Clarke, I., McEnery, T & Brookes, G. (2022). Keywords through time: Tracking changes in press discourses of Islam. International Journal of Corpus Linguistics, forthcoming.
Clarke, I., McEnery, T., & Brookes, G. (2021). Multiple Correspondence Analysis, Newspaper Discourse and Subregister: A Case Study of Discourses of Islam in the British Press. Register Studies 3(1): 144—171.
Partington, A. (2014). Mind the gaps: The role of corpus linguistics in research absences. International Journal of Corpus Linguistics 19(1): 118—146.
Schroeter, M. & Taylor, C. (2018). Exploring Silence and Absence in Discourse: Empirical Approaches. London: Palgrave Macmillan.


Corpora and the evolution of forensic linguistics

David Wright

Nottingham Trent University, UK

This talk examines the role that corpora and the use of corpus linguistic approaches have played in the expansion and development of forensic linguistics since the 1990s.

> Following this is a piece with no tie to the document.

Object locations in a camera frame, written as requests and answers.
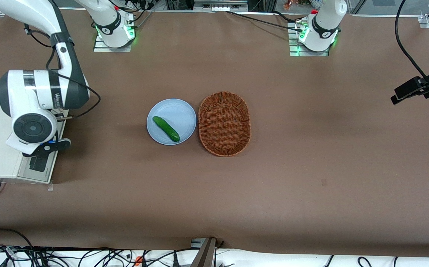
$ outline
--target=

As with many disciplines of language analysis, forensic linguistics has benefitted from access to larger datasets and the effective combination of quantitative and qualitative analyses of these datasets. This is especially true for areas of the field for which large amounts of data are readily available. However, many types of data that forensic linguists are often interested in can be difficult to access due to their sensitive and personal content or their general rarity in the public domain. This means that researchers committed to using corpus linguistics in forensic contexts are faced with challenges that are not as profound in other corpus-assisted disciplines. This talk will give an overview of how this apparent challenge has in fact given rise to developments that have advanced the study of forensic linguistics, including the use existing general reference corpora and publicly available data, efforts underway to make new forensically relevant corpora available to researchers, and, most notably, the emergence of new directions for the field that widen the scope of ‘forensic linguistics’. In relation to the last point, a case study is presented in which corpus-assisted discourse analysis is used to examine how the proposal and passage of new laws has been reported in the British national press in the last twenty years. This case study is offered as an example of how forensic linguistics may be considered a socio-legal discipline, situating the study of language and law within its broad social, political and cultural context.